■ Data
┄┄┄┄┄┄

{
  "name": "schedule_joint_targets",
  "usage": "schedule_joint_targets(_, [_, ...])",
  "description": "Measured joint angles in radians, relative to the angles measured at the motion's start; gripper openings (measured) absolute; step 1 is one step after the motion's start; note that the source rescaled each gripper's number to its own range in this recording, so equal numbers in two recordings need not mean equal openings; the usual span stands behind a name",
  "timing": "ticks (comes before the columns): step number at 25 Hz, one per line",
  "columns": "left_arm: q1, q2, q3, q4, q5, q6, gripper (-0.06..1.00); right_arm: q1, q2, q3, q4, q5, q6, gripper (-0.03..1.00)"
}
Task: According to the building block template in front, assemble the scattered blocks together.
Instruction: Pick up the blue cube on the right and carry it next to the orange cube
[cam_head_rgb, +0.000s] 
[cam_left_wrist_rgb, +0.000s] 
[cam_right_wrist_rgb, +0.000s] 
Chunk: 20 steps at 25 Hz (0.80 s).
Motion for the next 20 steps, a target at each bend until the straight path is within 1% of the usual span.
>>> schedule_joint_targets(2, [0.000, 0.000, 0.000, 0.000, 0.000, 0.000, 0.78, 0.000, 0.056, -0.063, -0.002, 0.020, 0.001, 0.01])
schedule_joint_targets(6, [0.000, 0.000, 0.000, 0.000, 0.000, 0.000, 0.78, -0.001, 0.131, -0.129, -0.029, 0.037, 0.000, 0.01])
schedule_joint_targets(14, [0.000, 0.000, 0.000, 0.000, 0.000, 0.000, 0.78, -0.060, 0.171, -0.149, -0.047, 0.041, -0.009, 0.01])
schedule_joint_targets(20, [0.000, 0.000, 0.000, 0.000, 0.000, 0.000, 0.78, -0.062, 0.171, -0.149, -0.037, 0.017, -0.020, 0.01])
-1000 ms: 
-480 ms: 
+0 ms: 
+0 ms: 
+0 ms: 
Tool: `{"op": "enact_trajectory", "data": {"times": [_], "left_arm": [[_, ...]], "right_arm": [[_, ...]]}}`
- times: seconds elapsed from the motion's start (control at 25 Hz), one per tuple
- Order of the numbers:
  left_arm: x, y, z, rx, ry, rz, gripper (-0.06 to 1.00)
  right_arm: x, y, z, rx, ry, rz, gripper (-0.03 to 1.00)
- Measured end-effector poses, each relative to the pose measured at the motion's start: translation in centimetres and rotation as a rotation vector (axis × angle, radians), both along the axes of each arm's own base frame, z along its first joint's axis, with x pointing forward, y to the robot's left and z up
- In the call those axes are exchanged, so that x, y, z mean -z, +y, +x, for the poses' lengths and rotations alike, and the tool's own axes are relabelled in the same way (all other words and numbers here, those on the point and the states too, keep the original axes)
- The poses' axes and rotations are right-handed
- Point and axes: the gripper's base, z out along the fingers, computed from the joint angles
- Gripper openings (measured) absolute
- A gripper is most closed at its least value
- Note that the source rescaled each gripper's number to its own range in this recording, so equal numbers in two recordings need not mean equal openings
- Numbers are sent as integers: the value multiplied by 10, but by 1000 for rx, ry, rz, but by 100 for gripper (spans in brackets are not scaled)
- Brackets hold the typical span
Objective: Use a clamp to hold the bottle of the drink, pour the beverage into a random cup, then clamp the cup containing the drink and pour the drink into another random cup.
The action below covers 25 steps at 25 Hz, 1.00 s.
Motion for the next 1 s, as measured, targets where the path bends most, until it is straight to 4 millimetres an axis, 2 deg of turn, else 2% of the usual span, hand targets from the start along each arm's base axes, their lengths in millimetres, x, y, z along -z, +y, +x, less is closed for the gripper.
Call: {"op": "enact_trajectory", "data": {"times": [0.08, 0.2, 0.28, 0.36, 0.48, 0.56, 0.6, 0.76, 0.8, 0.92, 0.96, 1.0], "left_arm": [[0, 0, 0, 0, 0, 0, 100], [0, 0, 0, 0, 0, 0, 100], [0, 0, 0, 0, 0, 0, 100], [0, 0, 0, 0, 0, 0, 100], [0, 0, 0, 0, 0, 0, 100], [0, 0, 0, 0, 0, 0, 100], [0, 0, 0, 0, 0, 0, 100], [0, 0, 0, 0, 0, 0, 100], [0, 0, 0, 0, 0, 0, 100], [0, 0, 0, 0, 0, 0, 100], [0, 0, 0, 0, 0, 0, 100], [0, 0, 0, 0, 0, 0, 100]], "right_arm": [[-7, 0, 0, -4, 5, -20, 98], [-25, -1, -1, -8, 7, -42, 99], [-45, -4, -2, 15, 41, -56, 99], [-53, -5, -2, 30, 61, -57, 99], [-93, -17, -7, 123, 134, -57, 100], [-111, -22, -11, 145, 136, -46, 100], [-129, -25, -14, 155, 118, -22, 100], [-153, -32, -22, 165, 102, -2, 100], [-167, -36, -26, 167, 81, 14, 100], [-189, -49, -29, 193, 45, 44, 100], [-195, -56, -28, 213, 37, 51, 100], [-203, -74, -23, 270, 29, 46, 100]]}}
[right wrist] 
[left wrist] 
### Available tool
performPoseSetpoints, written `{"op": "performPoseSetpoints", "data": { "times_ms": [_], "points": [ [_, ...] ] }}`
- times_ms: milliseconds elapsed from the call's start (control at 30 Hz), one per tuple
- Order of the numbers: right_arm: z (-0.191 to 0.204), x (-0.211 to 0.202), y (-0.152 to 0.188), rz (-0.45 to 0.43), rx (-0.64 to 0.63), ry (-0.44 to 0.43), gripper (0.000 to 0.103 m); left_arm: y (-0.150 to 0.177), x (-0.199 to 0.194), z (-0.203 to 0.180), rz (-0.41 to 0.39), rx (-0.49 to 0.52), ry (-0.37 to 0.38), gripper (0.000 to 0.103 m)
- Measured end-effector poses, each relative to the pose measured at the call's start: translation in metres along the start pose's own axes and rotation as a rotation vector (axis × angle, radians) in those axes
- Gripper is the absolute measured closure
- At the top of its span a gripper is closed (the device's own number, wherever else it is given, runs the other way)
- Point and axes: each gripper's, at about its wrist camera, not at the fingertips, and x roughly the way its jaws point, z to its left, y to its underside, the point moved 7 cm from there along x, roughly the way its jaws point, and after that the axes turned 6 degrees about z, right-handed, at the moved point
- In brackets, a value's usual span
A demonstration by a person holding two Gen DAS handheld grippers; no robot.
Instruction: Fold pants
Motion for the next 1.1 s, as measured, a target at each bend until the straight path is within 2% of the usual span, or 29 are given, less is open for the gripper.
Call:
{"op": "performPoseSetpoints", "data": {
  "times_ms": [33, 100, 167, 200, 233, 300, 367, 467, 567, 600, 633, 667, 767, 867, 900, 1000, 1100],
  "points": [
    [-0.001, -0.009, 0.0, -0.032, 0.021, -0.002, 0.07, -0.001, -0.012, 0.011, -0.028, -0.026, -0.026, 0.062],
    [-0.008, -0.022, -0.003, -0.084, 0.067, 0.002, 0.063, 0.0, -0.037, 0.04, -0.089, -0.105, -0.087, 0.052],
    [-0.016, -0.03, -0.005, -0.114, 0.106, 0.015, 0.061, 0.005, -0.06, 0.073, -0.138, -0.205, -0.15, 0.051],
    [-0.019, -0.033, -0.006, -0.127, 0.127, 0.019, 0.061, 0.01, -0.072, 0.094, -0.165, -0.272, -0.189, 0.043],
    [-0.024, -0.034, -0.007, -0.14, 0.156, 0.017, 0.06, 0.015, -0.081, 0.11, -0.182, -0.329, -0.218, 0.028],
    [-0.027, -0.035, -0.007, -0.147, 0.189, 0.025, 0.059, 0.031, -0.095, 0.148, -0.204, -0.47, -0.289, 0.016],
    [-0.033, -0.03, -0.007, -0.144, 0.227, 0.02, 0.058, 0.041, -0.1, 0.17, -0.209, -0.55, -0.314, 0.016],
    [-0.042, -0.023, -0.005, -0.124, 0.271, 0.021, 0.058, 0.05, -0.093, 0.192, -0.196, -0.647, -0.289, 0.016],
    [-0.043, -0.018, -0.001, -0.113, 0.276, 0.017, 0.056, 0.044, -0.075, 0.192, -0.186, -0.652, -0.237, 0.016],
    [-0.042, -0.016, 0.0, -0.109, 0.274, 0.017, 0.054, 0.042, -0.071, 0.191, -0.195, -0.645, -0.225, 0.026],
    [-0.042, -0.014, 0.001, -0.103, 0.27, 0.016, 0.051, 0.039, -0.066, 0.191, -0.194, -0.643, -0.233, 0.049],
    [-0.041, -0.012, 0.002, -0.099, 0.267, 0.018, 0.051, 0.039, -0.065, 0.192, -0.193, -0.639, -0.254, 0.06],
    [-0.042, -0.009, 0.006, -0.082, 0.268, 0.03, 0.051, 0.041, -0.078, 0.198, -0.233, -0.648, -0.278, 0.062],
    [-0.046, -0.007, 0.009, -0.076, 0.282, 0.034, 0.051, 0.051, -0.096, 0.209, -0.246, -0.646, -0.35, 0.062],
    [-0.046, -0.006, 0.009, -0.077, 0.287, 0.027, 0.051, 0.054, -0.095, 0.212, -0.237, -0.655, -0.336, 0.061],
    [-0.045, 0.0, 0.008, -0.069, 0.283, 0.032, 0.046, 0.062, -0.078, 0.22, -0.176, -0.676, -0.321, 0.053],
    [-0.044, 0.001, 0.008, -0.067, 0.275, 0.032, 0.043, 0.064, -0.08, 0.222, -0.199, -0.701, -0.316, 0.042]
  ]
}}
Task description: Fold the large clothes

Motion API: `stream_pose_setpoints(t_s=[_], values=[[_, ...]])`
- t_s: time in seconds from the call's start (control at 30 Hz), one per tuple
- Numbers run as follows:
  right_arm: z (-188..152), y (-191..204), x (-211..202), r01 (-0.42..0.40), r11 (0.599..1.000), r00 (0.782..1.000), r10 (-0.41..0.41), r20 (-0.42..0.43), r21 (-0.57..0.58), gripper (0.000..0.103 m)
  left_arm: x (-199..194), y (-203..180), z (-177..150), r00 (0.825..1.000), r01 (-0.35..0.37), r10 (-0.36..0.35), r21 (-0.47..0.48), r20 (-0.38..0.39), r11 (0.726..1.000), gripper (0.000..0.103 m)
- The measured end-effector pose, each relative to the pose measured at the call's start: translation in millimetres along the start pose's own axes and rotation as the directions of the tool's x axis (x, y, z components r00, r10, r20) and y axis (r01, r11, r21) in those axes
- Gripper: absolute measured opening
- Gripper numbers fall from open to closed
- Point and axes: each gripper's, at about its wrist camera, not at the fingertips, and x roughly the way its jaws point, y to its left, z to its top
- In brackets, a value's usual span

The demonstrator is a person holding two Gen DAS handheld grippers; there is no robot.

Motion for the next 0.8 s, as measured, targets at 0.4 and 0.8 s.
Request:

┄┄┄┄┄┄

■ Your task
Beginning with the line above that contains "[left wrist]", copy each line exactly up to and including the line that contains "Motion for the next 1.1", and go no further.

■ Result below
[left wrist] 
### Available tool
performPoseSetpoints, written `{"op": "performPoseSetpoints", "data": { "times_ms": [_], "points": [ [_, ...] ] }}`
- times_ms: milliseconds elapsed from the call's start (control at 30 Hz), one per tuple
- Order of the numbers: right_arm: z (-0.191 to 0.204), x (-0.211 to 0.202), y (-0.152 to 0.188), rz (-0.45 to 0.43), rx (-0.64 to 0.63), ry (-0.44 to 0.43), gripper (0.000 to 0.103 m); left_arm: y (-0.150 to 0.177), x (-0.199 to 0.194), z (-0.203 to 0.180), rz (-0.41 to 0.39), rx (-0.49 to 0.52), ry (-0.37 to 0.38), gripper (0.000 to 0.103 m)
- Measured end-effector poses, each relative to the pose measured at the call's start: translation in metres along the start pose's own axes and rotation as a rotation vector (axis × angle, radians) in those axes
- Gripper is the absolute measured closure
- At the top of its span a gripper is closed (the device's own number, wherever else it is given, runs the other way)
- Point and axes: each gripper's, at about its wrist camera, not at the fingertips, and x roughly the way its jaws point, z to its left, y to its underside, the point moved 7 cm from there along x, roughly the way its jaws point, and after that the axes turned 6 degrees about z, right-handed, at the moved point
- In brackets, a value's usual span
A demonstration by a person holding two Gen DAS handheld grippers; no robot.
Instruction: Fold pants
Motion for the next 1.1 s, as measured, a target at each bend until the straight path is within 2% of the usual span, or 29 are given, less is open for the gripper.

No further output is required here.